- WHAT YOU SHOULD DO
Word for word, restate all of the data shown below.

- RAW DATA
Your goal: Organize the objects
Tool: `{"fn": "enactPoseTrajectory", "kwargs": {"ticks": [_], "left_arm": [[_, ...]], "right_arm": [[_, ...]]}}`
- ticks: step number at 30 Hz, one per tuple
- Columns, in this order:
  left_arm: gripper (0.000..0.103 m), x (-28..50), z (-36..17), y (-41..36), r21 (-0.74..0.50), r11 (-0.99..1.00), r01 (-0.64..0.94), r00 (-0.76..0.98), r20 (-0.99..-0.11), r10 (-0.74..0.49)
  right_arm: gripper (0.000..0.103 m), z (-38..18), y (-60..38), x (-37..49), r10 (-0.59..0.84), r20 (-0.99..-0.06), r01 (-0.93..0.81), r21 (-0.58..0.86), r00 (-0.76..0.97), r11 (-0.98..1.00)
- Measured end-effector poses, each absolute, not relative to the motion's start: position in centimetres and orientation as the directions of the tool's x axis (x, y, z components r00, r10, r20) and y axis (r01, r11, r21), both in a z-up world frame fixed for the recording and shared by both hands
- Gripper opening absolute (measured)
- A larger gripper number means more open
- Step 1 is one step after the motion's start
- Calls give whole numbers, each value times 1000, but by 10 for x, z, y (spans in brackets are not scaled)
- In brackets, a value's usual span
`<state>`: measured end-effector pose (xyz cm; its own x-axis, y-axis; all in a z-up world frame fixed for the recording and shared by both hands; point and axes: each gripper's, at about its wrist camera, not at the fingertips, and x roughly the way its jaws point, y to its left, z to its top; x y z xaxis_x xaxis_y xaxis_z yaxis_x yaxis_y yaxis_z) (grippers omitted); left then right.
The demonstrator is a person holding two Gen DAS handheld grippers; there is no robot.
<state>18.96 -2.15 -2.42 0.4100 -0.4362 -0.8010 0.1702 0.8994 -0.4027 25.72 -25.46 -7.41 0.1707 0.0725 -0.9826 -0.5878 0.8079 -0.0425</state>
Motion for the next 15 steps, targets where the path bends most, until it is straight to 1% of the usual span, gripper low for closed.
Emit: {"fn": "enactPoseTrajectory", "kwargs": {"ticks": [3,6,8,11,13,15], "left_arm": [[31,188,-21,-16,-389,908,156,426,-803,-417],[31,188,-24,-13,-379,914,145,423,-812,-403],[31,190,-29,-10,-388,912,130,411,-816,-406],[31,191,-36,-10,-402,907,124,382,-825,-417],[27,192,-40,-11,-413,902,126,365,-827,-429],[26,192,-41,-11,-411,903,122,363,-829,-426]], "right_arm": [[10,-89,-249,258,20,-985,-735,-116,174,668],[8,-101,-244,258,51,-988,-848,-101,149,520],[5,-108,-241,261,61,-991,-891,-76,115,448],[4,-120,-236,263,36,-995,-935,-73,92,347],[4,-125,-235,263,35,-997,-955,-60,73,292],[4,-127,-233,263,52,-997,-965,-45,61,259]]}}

- FINISHED EXERCISE
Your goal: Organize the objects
Tool: `{"fn": "enactPoseTrajectory", "kwargs": {"ticks": [_], "left_arm": [[_, ...]], "right_arm": [[_, ...]]}}`
- ticks: step number at 30 Hz, one per tuple
- Columns, in this order:
  left_arm: gripper (0.000..0.103 m), x (-28..50), z (-36..17), y (-41..36), r21 (-0.74..0.50), r11 (-0.99..1.00), r01 (-0.64..0.94), r00 (-0.76..0.98), r20 (-0.99..-0.11), r10 (-0.74..0.49)
  right_arm: gripper (0.000..0.103 m), z (-38..18), y (-60..38), x (-37..49), r10 (-0.59..0.84), r20 (-0.99..-0.06), r01 (-0.93..0.81), r21 (-0.58..0.86), r00 (-0.76..0.97), r11 (-0.98..1.00)
- Measured end-effector poses, each absolute, not relative to the motion's start: position in centimetres and orientation as the directions of the tool's x axis (x, y, z components r00, r10, r20) and y axis (r01, r11, r21), both in a z-up world frame fixed for the recording and shared by both hands
- Gripper opening absolute (measured)
- A larger gripper number means more open
- Step 1 is one step after the motion's start
- Calls give whole numbers, each value times 1000, but by 10 for x, z, y (spans in brackets are not scaled)
- In brackets, a value's usual span
`<state>`: measured end-effector pose (xyz cm; its own x-axis, y-axis; all in a z-up world frame fixed for the recording and shared by both hands; point and axes: each gripper's, at about its wrist camera, not at the fingertips, and x roughly the way its jaws point, y to its left, z to its top; x y z xaxis_x xaxis_y xaxis_z yaxis_x yaxis_y yaxis_z) (grippers omitted); left then right.
The demonstrator is a person holding two Gen DAS handheld grippers; there is no robot.
<state>18.96 -2.15 -2.42 0.4100 -0.4362 -0.8010 0.1702 0.8994 -0.4027 25.72 -25.46 -7.41 0.1707 0.0725 -0.9826 -0.5878 0.8079 -0.0425</state>
Motion for the next 15 steps, targets where the path bends most, until it is straight to 1% of the usual span, gripper low for closed.
Emit: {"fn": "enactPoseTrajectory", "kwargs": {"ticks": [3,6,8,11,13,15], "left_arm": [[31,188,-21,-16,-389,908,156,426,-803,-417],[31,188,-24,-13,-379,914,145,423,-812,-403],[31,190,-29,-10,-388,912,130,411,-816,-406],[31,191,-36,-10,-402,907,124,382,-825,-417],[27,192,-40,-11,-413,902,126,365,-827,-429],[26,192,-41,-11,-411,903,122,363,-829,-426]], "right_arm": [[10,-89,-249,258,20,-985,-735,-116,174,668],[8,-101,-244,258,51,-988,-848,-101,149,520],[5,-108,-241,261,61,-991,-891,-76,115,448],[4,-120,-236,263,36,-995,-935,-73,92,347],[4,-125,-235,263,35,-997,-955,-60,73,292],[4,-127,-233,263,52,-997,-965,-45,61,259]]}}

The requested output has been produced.